Whilst we are overjoyed that the JSE All Share Index is now showing a return of 18% for the year to date, October’s 6.3% rally is bittersweet as it was mostly due to the negative actions of President Zuma and the words of his sidekick, Malusi Gigaba.

President Zuma’s cabinet reshuffle, followed a few days later by Finance Minister, Malusi Gigaba’s interim budget speech, resulted in a sharp sell-off in “SA Inc” as the Rand, bonds, banking and property shares all dropped. However, as the companies making up the majority of the weighting in the JSE All Share Index have foreign earnings, this weakness in the Rand translated into a rise in the share prices of these Rand hedge companies. South African fund managers are generally positioned with maximum offshore exposure, and exposure to local Rand hedge shares, and so domestic portfolios will show material gains in October.

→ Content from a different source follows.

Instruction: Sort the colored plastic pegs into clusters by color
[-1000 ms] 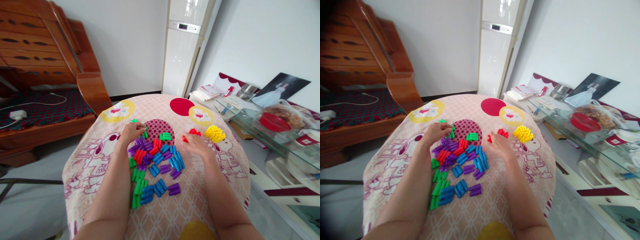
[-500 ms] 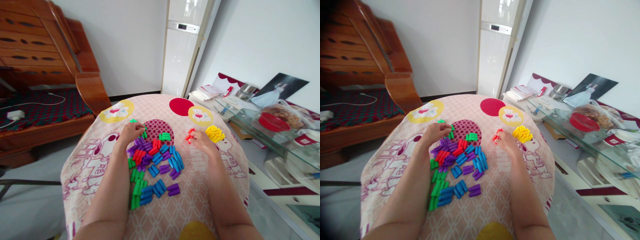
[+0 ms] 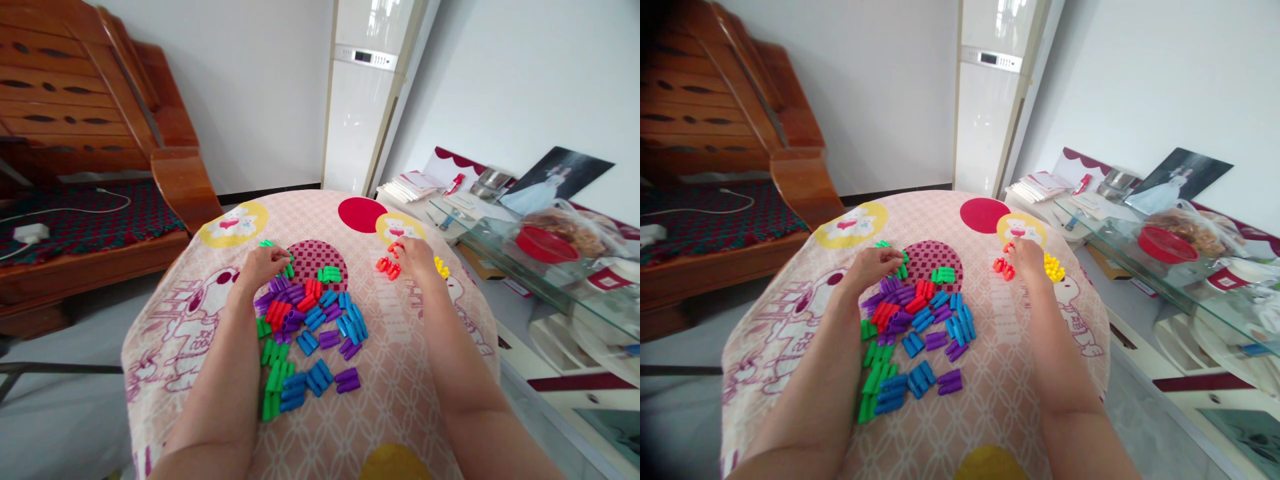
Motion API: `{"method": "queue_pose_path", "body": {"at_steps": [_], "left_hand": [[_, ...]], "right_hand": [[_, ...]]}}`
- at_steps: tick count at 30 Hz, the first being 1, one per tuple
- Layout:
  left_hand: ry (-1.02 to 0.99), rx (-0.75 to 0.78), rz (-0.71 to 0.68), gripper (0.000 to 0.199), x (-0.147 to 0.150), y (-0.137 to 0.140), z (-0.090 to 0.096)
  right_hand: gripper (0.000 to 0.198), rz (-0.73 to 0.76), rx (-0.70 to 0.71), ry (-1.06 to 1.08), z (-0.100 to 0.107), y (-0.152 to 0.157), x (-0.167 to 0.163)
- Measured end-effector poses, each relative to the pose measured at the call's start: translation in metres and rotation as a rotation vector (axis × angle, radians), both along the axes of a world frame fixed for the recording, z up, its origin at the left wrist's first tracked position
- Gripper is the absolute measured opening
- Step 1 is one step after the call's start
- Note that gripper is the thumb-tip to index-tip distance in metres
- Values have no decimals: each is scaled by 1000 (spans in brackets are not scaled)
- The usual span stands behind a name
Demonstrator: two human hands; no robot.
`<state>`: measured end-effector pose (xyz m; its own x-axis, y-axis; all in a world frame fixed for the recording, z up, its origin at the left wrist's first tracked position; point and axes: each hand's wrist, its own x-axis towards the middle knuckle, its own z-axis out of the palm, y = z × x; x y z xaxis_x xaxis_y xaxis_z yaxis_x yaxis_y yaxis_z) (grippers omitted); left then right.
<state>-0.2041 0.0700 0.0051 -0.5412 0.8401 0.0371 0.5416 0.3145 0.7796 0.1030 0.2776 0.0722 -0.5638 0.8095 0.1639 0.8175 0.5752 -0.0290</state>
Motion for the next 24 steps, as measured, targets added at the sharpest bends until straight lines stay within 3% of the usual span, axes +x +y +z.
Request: {"method": "queue_pose_path", "body": {"at_steps": [5,12,19,21,24], "left_hand": [[32,-5,5,28,-2,0,-2],[21,-11,4,29,-1,-1,0],[31,-4,-5,31,1,-1,1],[47,-2,-6,31,1,-1,1],[48,-6,-5,31,0,-1,0]], "right_hand": [[31,51,-47,-215,-4,11,-11],[40,132,-102,-308,-11,11,-11],[37,33,1,93,-4,-4,2],[32,116,-21,228,-5,-25,-1],[24,364,-141,372,-16,-67,-18]]}}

Whilst domestic markets were up, the domestic economy is anything but up. The interim budget speech has heightened the risk of credit rating downgrades when S&P Global and Moodys are set to announce their credit rating reviews on 24th November. The primary concern from the speech was that tax revenue was projected to fall short of the February budget’s estimate‚ by R50.8bn, and as a result the country’s debt is projected to rise beyond the previous forecast of 52% to 60.8% of GDP.

If either S&P Global or Moodys cut their local debt ratings, South Africa’s Rand denominated government debt will no longer be eligible to be in the world’s big global bond indices. Foreign investors who have invested significant funds in our bond market in recent years in the search for higher returns remain a big threat, to the bond market and the Rand, as they are now reported to hold 41% of South Africa’s local-currency bonds.

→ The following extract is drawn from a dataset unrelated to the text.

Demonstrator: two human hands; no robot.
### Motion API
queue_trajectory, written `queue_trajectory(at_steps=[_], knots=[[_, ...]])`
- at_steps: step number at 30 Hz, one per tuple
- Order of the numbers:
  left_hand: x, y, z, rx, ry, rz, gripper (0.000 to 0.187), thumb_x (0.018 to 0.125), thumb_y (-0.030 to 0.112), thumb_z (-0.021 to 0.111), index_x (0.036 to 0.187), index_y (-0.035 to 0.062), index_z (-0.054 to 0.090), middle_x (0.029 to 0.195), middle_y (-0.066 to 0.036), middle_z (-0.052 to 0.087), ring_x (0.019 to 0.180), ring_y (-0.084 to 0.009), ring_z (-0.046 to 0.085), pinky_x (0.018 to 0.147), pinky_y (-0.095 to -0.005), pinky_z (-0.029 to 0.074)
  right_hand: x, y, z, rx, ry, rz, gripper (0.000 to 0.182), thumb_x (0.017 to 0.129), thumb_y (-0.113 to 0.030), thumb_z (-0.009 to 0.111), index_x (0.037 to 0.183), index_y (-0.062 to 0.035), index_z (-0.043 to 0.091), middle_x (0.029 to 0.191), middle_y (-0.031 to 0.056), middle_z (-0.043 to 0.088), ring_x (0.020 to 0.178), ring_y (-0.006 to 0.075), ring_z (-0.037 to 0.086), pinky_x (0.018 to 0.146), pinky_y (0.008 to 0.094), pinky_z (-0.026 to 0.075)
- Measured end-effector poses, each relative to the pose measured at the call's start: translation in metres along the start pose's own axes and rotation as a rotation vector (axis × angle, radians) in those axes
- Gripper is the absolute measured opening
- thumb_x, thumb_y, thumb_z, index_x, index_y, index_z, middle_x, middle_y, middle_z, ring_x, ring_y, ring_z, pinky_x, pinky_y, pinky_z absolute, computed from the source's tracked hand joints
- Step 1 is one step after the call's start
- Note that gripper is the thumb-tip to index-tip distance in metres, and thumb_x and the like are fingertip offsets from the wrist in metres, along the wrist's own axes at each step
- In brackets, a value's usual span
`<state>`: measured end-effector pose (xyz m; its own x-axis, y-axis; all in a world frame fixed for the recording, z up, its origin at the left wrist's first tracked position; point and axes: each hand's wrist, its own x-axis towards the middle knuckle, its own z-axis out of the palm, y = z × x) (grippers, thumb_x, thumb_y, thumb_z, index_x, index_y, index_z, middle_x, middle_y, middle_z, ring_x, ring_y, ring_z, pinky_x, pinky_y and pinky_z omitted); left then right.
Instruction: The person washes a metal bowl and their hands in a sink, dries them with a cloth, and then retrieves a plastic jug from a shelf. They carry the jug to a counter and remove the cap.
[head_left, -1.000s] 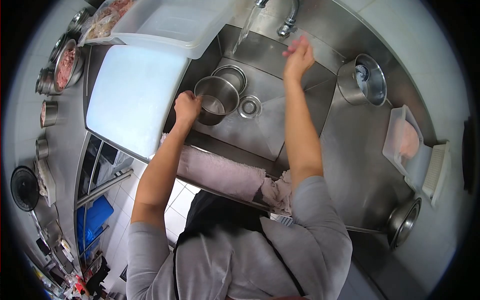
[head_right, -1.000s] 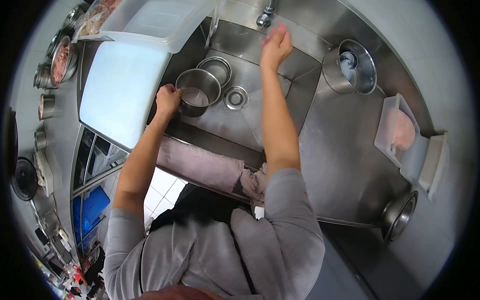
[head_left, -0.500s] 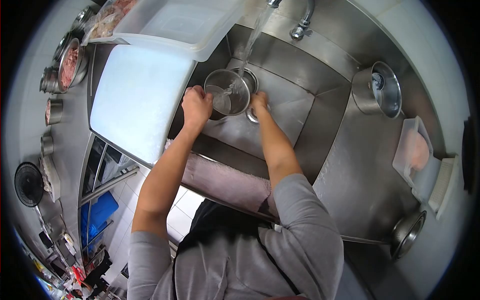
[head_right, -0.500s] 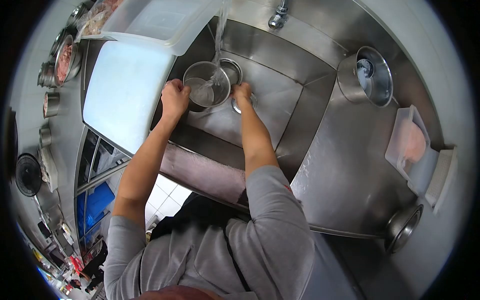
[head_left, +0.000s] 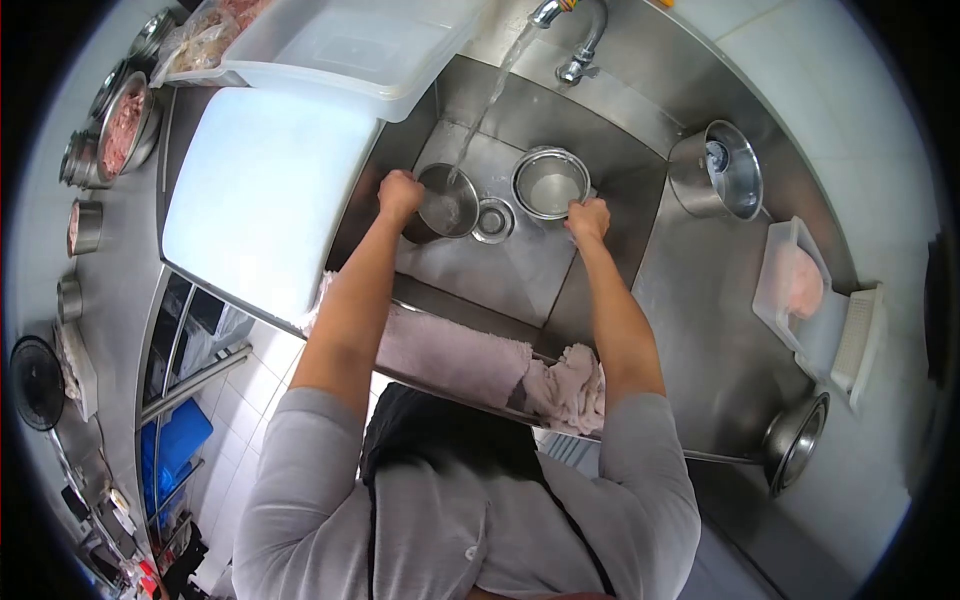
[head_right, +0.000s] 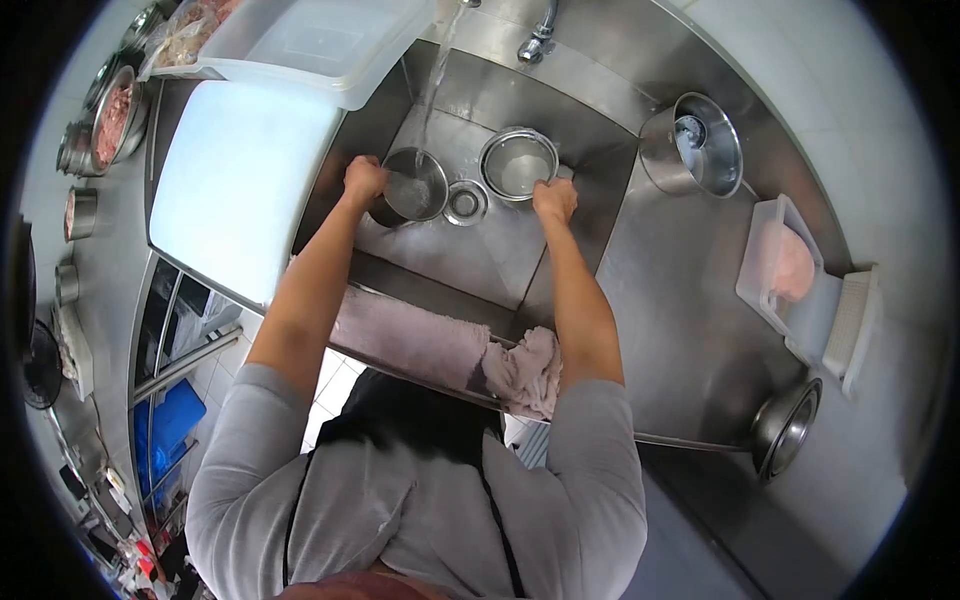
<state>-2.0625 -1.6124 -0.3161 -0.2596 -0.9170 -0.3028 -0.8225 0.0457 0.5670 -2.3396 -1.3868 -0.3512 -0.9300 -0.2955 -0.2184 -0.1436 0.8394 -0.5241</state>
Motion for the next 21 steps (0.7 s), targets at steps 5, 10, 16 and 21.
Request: queue_trajectory(at_steps=[5, 10, 16, 21], knots=[[0.015, 0.003, 0.026, 0.069, -0.067, -0.093, 0.027, 0.074, 0.012, 0.064, 0.100, 0.0032, 0.069, 0.108, -0.017, 0.069, 0.105, -0.0304, 0.066, 0.089, -0.0389, 0.051, -0.036, -0.036, -0.058, 0.168, -0.094, 0.015, 0.022, 0.077, -0.021, 0.065, 0.073, 0.0009, 0.069, 0.066, 0.0152, 0.067, 0.067, 0.0284, 0.070, 0.069, 0.0390, 0.054], [0.050, -0.010, 0.032, 0.178, -0.481, -0.334, 0.038, 0.082, 0.018, 0.062, 0.117, 0.0014, 0.062, 0.122, -0.020, 0.063, 0.118, -0.0318, 0.058, 0.094, -0.0426, 0.049, -0.056, -0.056, -0.042, 0.569, -0.265, -0.022, 0.016, 0.080, -0.010, 0.063, 0.071, 0.0026, 0.066, 0.063, 0.0090, 0.064, 0.055, 0.0164, 0.066, 0.054, 0.0314, 0.052], [0.001, 0.032, -0.025, -0.372, -0.134, -0.345, 0.043, 0.083, 0.020, 0.065, 0.120, 0.0001, 0.059, 0.122, -0.021, 0.062, 0.113, -0.0339, 0.061, 0.095, -0.0432, 0.048, -0.085, -0.096, 0.000, 0.687, -0.496, -0.018, 0.009, 0.083, -0.003, 0.060, 0.081, 0.0053, 0.064, 0.076, 0.0101, 0.064, 0.064, 0.0166, 0.063, 0.057, 0.0298, 0.058], [-0.040, 0.035, -0.076, -0.776, -0.267, -0.390, 0.041, 0.085, 0.021, 0.064, 0.122, 0.0037, 0.057, 0.108, -0.012, 0.061, 0.096, -0.0285, 0.057, 0.089, -0.0452, 0.048, -0.099, -0.102, 0.043, 0.586, -0.499, 0.036, 0.007, 0.083, -0.001, 0.059, 0.079, 0.0028, 0.063, 0.074, 0.0072, 0.061, 0.063, 0.0147, 0.061, 0.055, 0.0284, 0.057]])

A downgrade will not come as a surprise to asset managers as they have been valuing bonds for a downgrade scenario, however such an event would surely impact markets nonetheless. The yield on the ten-year bond, which has been trading at a yield of 8.6% last month, reached a high of 9.2% following Gigaba’s speech. The Bond market closed the month down -2.3%.

Following Citbank’s refusal to renew its loan to SAA in October, there is rising concern that South Africa could enter a period where exchange control is tightened and legislation introduced forcing pension funds to invest in state owned assets (prescribed assets). Let us hope these are nothing more than concerns.

For those considering taking funds offshore before year end, we continue to advocate doing this sooner rather than later, as we are approaching a heightened risk environment towards the end of November, through to the ANC conference in mid-December.